Records from a dataset

━━━━━━━━━━━━━━━━

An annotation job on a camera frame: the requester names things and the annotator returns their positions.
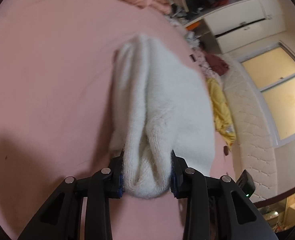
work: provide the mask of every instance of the pink bed sheet
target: pink bed sheet
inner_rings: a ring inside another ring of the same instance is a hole
[[[137,32],[158,37],[181,61],[188,45],[152,8],[119,0],[4,0],[0,5],[0,225],[16,239],[67,176],[109,162],[115,50]],[[211,174],[233,170],[220,135]],[[114,239],[181,239],[171,194],[111,201]]]

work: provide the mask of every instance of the orange object
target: orange object
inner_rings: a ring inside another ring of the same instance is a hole
[[[186,29],[188,31],[191,31],[191,30],[194,30],[198,26],[200,26],[200,22],[193,23],[193,24],[189,25],[188,27],[186,27]]]

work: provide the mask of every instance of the bed
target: bed
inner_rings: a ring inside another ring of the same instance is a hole
[[[113,57],[137,32],[200,71],[185,40],[152,8],[120,0],[0,4],[0,225],[11,239],[65,177],[91,176],[109,163]],[[235,178],[232,156],[215,138],[211,176]],[[115,239],[181,239],[183,217],[170,193],[111,201]]]
[[[268,123],[243,66],[228,54],[223,59],[230,66],[224,76],[224,93],[237,131],[241,167],[255,183],[251,201],[263,201],[277,195],[276,158]]]

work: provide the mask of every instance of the cabinet door
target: cabinet door
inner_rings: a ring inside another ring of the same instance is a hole
[[[242,47],[264,37],[264,29],[260,22],[230,32],[217,38],[223,53]]]
[[[266,17],[283,14],[281,5],[278,0],[260,0]]]
[[[251,23],[265,18],[259,0],[247,0],[224,7],[205,17],[205,21],[214,35],[218,35],[242,23]]]
[[[271,19],[262,21],[262,25],[265,37],[286,31],[283,15],[272,16]]]
[[[245,46],[251,42],[258,41],[265,37],[284,32],[285,23],[282,15],[272,17],[270,20],[264,20],[238,29],[224,36],[217,38],[222,53]]]

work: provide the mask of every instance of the window
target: window
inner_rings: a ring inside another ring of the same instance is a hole
[[[295,134],[294,55],[276,47],[242,64],[267,103],[279,139]]]

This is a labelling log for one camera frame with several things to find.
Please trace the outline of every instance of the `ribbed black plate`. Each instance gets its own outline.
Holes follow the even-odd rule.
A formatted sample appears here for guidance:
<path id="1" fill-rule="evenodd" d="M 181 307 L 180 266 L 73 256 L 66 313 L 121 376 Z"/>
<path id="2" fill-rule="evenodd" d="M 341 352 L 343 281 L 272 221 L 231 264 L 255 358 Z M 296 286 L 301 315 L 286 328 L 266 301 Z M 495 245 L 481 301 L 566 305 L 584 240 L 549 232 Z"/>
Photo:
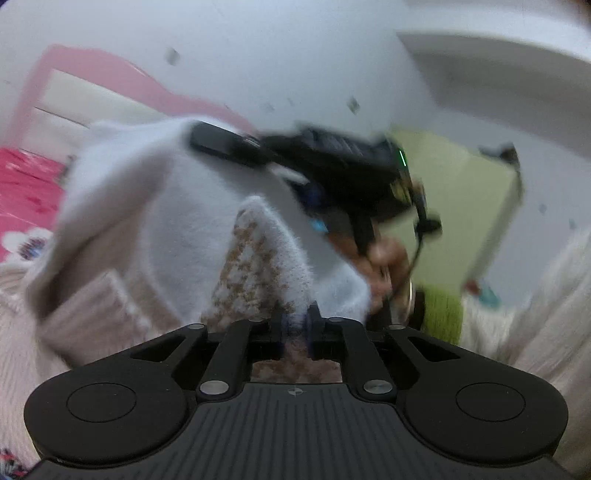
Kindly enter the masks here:
<path id="1" fill-rule="evenodd" d="M 511 468 L 464 465 L 429 450 L 394 408 L 347 386 L 248 383 L 202 404 L 172 443 L 129 465 L 68 468 L 48 460 L 30 480 L 568 480 L 550 458 Z"/>

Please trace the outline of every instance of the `bed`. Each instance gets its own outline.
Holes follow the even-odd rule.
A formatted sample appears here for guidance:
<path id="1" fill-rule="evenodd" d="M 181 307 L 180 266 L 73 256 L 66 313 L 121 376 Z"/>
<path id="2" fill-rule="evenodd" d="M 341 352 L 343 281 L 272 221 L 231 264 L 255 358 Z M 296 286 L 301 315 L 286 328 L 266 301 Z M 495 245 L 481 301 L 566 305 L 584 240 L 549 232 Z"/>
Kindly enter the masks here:
<path id="1" fill-rule="evenodd" d="M 30 72 L 0 142 L 0 262 L 41 252 L 63 195 L 63 169 L 90 124 L 139 124 L 200 115 L 253 133 L 224 106 L 176 95 L 130 62 L 100 50 L 51 46 Z"/>

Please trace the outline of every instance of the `pink blanket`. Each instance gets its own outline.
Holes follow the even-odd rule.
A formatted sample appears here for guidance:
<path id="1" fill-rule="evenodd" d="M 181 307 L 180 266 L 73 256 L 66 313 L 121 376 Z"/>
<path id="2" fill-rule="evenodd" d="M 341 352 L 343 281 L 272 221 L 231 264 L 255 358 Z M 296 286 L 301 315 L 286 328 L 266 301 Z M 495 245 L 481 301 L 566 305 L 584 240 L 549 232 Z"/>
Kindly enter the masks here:
<path id="1" fill-rule="evenodd" d="M 63 190 L 56 177 L 64 165 L 0 148 L 0 262 L 30 261 L 51 236 Z"/>

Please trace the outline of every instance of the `finger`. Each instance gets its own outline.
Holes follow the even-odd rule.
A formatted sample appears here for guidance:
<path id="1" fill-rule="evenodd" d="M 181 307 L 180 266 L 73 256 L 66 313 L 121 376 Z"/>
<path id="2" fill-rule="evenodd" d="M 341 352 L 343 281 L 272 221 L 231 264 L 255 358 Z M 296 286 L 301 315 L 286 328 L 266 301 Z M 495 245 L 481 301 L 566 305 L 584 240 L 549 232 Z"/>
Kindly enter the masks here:
<path id="1" fill-rule="evenodd" d="M 368 252 L 368 258 L 373 265 L 381 267 L 404 266 L 408 263 L 408 255 L 404 245 L 394 238 L 384 238 L 374 243 Z"/>
<path id="2" fill-rule="evenodd" d="M 357 269 L 357 272 L 367 280 L 379 280 L 381 278 L 379 267 L 372 265 L 367 258 L 357 257 L 352 261 L 352 264 Z"/>
<path id="3" fill-rule="evenodd" d="M 380 311 L 382 306 L 384 305 L 384 299 L 382 298 L 372 298 L 371 305 L 369 308 L 370 313 L 377 313 Z"/>
<path id="4" fill-rule="evenodd" d="M 355 240 L 351 237 L 339 233 L 329 233 L 326 235 L 326 238 L 333 245 L 334 249 L 344 257 L 352 260 L 359 256 Z"/>
<path id="5" fill-rule="evenodd" d="M 378 297 L 380 299 L 383 299 L 392 292 L 392 285 L 387 280 L 372 280 L 368 283 L 372 297 Z"/>

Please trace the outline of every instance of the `hand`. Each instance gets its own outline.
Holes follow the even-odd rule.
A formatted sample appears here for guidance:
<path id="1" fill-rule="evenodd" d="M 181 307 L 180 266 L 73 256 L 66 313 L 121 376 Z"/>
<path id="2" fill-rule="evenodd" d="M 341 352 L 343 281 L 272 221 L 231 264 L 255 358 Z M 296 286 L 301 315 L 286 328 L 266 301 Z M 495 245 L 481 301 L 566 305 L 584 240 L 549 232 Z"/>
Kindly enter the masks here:
<path id="1" fill-rule="evenodd" d="M 403 244 L 394 238 L 384 238 L 369 247 L 368 257 L 359 255 L 355 241 L 348 236 L 329 233 L 328 240 L 335 250 L 345 257 L 357 271 L 365 277 L 371 289 L 371 313 L 377 312 L 384 298 L 398 289 L 408 274 L 408 255 Z M 382 269 L 386 268 L 390 279 L 384 278 Z M 400 288 L 395 301 L 406 301 L 408 284 Z"/>

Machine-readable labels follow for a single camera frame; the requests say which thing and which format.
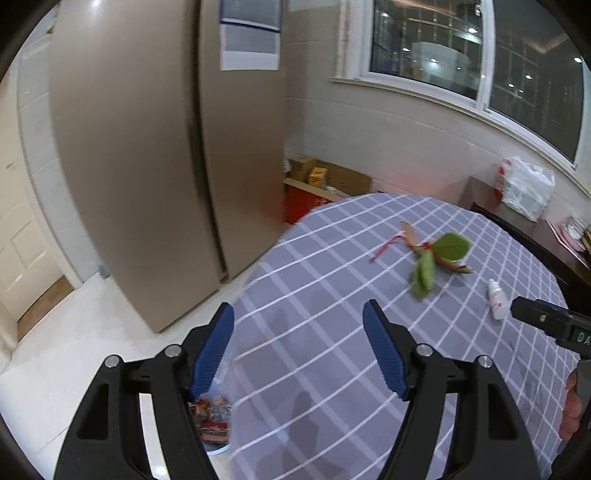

━━━━━━━━━━━━━━━━

- EXERCISE DIRECTIONS
Go line by line through the data and copy any that contain "things".

- ANSWER FOR THE TASK
An annotation job on a camera frame: the requester names things and the annotator returns their positions.
This is a labelling log for one camera frame with several things to find.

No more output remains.